> Your goal: When you transcribe the entries below, begin at their first line and stop after the line containing "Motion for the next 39"; pictures stay out.

> Information:
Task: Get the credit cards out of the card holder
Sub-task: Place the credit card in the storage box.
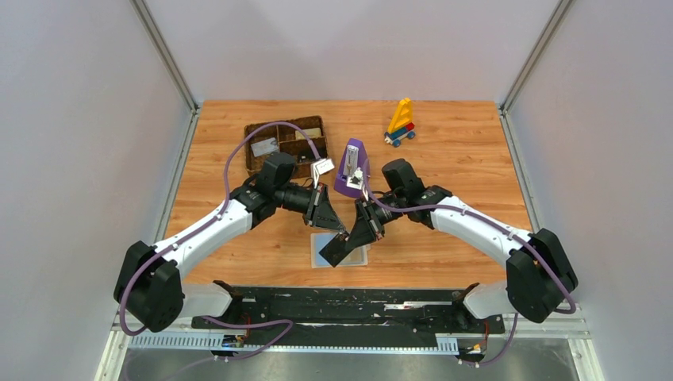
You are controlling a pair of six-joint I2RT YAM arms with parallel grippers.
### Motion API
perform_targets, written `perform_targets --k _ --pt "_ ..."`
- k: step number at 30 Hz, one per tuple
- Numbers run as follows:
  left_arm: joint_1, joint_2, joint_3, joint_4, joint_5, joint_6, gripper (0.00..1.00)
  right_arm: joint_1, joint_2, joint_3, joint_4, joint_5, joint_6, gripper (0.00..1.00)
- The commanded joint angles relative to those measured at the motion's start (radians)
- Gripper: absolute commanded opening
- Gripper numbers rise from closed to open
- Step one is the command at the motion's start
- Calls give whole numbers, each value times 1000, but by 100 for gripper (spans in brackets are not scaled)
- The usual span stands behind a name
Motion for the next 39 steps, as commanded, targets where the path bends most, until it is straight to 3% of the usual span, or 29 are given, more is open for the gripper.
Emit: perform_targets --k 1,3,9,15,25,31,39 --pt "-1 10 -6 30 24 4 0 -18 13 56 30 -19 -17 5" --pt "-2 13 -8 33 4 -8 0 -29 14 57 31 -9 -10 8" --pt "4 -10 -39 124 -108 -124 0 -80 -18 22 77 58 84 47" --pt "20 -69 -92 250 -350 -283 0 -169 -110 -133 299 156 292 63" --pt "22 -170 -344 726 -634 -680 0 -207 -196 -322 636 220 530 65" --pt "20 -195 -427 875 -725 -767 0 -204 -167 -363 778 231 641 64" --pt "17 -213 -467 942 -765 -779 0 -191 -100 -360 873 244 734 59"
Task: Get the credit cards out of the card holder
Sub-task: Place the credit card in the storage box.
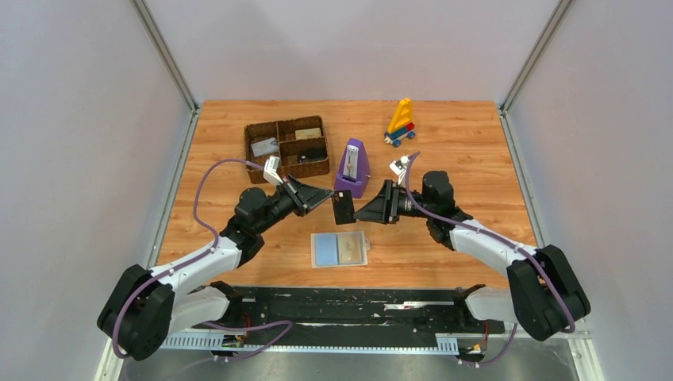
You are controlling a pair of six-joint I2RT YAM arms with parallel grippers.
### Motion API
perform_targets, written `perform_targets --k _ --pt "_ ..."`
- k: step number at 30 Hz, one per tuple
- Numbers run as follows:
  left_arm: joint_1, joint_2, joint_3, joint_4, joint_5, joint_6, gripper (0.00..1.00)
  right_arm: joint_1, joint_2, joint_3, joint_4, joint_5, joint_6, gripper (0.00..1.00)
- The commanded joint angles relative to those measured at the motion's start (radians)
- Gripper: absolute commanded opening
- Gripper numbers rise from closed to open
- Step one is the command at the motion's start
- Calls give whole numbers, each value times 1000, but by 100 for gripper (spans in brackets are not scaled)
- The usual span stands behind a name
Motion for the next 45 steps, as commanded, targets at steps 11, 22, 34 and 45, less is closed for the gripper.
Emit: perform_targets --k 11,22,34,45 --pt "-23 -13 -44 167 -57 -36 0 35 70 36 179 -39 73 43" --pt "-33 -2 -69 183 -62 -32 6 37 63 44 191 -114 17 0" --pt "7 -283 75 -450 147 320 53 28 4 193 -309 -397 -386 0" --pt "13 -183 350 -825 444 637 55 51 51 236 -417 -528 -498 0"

> Reply:
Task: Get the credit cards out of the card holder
Sub-task: Place the credit card in the storage box.
You are controlling a pair of six-joint I2RT YAM arms with parallel grippers.
### Motion API
perform_targets, written `perform_targets --k _ --pt "_ ..."`
- k: step number at 30 Hz, one per tuple
- Numbers run as follows:
  left_arm: joint_1, joint_2, joint_3, joint_4, joint_5, joint_6, gripper (0.00..1.00)
  right_arm: joint_1, joint_2, joint_3, joint_4, joint_5, joint_6, gripper (0.00..1.00)
- The commanded joint angles relative to those measured at the motion's start (radians)
- Gripper: absolute commanded opening
- Gripper numbers rise from closed to open
- Step one is the command at the motion's start
- Calls give whole numbers, each value times 1000, but by 100 for gripper (spans in brackets are not scaled)
- The usual span stands behind a name
Motion for the next 39 steps, as commanded, targets where the path bends most, until it is straight to 3% of the usual span, or 29 are given, more is open for the gripper.

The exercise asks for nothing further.